Segment Start: EXTRACTED DATA

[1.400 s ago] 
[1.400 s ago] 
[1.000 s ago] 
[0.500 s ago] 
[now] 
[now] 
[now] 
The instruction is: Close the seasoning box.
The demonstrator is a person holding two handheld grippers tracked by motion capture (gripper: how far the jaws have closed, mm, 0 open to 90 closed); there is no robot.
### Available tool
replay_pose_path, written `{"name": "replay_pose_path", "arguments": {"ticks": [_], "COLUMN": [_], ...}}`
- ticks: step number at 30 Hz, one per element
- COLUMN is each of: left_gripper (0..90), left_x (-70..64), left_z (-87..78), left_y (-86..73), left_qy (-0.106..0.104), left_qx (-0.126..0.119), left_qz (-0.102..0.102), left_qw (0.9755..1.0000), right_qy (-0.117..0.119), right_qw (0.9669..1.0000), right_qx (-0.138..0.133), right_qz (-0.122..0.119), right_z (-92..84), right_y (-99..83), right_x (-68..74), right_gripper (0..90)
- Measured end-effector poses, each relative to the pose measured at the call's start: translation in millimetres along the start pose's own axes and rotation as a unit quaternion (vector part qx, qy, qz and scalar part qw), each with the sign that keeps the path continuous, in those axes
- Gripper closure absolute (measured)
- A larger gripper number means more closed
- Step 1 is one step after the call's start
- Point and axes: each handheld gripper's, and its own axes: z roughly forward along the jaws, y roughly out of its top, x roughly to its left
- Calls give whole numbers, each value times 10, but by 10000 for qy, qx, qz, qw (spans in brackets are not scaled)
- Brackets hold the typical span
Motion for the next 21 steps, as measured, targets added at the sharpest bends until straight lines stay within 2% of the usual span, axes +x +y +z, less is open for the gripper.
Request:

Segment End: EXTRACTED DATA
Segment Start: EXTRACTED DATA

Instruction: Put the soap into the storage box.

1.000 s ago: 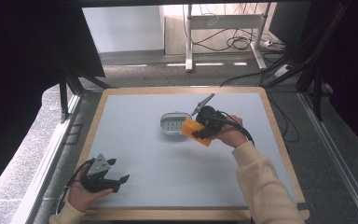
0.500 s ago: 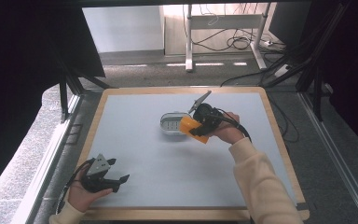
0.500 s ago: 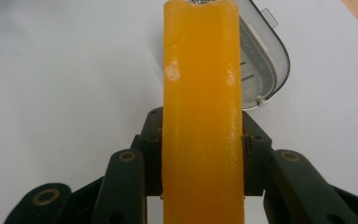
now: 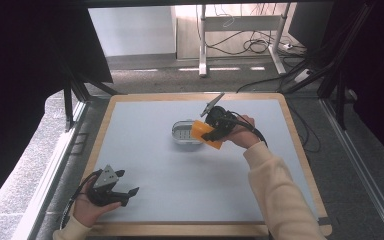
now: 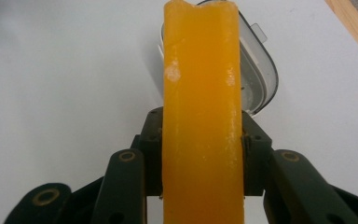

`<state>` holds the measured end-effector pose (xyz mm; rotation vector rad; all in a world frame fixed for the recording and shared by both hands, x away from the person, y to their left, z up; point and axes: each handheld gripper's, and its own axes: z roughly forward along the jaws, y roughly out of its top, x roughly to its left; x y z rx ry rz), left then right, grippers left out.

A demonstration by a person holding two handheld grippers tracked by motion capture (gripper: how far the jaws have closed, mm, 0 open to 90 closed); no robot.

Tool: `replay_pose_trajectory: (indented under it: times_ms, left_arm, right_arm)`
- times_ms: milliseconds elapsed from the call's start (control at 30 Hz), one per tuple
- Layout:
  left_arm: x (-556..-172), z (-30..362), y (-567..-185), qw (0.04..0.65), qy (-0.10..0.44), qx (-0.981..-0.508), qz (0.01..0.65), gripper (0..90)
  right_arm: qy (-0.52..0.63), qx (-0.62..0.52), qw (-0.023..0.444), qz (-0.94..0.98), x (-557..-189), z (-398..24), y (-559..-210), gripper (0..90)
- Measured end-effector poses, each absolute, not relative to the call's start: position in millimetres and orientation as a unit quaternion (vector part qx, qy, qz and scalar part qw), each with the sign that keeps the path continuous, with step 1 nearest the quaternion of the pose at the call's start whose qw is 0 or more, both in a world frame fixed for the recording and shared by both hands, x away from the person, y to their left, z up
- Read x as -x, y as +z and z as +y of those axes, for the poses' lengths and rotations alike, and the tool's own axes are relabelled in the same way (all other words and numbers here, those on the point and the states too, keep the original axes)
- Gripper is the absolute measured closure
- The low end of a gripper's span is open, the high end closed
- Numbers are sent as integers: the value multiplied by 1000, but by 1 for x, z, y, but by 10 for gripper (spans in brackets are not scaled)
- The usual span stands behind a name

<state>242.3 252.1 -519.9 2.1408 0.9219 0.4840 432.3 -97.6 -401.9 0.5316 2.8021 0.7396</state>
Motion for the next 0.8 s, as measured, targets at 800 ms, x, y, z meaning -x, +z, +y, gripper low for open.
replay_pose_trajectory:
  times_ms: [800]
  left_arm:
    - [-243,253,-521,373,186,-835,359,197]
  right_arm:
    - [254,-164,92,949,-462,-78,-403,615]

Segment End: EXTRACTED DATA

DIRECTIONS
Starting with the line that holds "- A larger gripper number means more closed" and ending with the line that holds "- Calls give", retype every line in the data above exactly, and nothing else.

EXERCISE OUTPUT
- A larger gripper number means more closed
- Step 1 is one step after the call's start
- Point and axes: each handheld gripper's, and its own axes: z roughly forward along the jaws, y roughly out of its top, x roughly to its left
- Calls give whole numbers, each value times 10, but by 10000 for qy, qx, qz, qw (spans in brackets are not scaled)

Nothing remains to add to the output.